The recording supervisor must check the quality and accuracy of all recordings and MUST ensure that the terms are completely recorded (without skipping even one) and are in the correct order. In order to keep errors to a minimum, the supervisor should be checking quality weekly when recordings from that week are broken into individual files.
Depending on how consistently and accurately the person doing the recordings pushed the marker button, there may be ‘extra’ files created (often there are at least 51 files because of a final press of the ‘record’ marker button. This is normal, and you can easily correct it by checking the last two files produced by the render and deleting them. The first time you create individual files you may have 52 files, just check that the 51st and 52nd files are just silence and delete them.

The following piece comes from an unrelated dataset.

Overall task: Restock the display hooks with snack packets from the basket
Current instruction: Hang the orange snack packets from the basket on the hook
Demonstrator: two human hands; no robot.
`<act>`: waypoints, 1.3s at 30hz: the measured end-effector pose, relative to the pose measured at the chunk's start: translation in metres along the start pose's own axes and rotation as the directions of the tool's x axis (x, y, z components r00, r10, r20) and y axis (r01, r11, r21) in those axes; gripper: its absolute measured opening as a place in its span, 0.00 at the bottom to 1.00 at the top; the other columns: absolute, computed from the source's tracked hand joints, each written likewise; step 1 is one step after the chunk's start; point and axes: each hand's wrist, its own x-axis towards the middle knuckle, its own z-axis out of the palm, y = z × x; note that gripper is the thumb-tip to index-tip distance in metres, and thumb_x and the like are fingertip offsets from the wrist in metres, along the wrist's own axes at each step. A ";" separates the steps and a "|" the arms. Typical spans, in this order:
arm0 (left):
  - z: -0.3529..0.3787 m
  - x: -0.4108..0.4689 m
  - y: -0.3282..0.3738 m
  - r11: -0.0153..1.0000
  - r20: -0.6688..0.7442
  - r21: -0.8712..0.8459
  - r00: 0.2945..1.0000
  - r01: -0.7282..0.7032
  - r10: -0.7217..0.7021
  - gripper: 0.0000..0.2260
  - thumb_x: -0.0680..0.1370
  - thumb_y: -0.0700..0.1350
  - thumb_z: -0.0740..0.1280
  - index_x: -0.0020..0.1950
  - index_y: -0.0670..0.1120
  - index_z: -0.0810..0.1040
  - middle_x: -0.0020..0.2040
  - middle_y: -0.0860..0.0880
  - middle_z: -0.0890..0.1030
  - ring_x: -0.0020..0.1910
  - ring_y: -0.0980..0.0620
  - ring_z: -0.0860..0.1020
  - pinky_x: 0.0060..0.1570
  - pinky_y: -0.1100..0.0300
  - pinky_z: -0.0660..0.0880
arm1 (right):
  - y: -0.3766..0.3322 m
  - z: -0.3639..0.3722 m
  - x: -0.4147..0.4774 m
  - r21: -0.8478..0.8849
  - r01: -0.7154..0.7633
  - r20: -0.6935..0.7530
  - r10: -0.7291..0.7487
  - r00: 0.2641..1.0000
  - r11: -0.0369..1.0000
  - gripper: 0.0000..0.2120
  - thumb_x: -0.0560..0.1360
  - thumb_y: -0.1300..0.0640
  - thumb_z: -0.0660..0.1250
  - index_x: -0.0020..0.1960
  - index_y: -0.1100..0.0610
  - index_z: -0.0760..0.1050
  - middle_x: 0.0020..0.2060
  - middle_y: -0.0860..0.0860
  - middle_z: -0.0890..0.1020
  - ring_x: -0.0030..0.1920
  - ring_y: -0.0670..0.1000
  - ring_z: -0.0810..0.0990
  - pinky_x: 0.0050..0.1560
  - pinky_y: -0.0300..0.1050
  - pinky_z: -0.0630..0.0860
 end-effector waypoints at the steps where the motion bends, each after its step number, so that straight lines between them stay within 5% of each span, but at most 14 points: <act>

Next, check the last recording file from the group of 50 and see if it matches up with the last term recorded for this session. There should be no surprises if the recorders were doing a good job of noting where mistakes/re-recordings were made, but if the final term does not match with expectations, then check the middle term, and see how far that term is off from the expected term. For example, for the first set of 50 terms, the last term should be XXX, if it is not, check the middle term (#25) and see if it is really the 25th term in the sequence from the spreadsheet. If it is, you know that the missed term was after the 25th term, and you can work down from there to find out where the problem occurred.
If a term needs to be recorded because it was missing, mark it down in a spreadsheet using the name and the number of the term. A re-recording should be done right away, so as not to forget.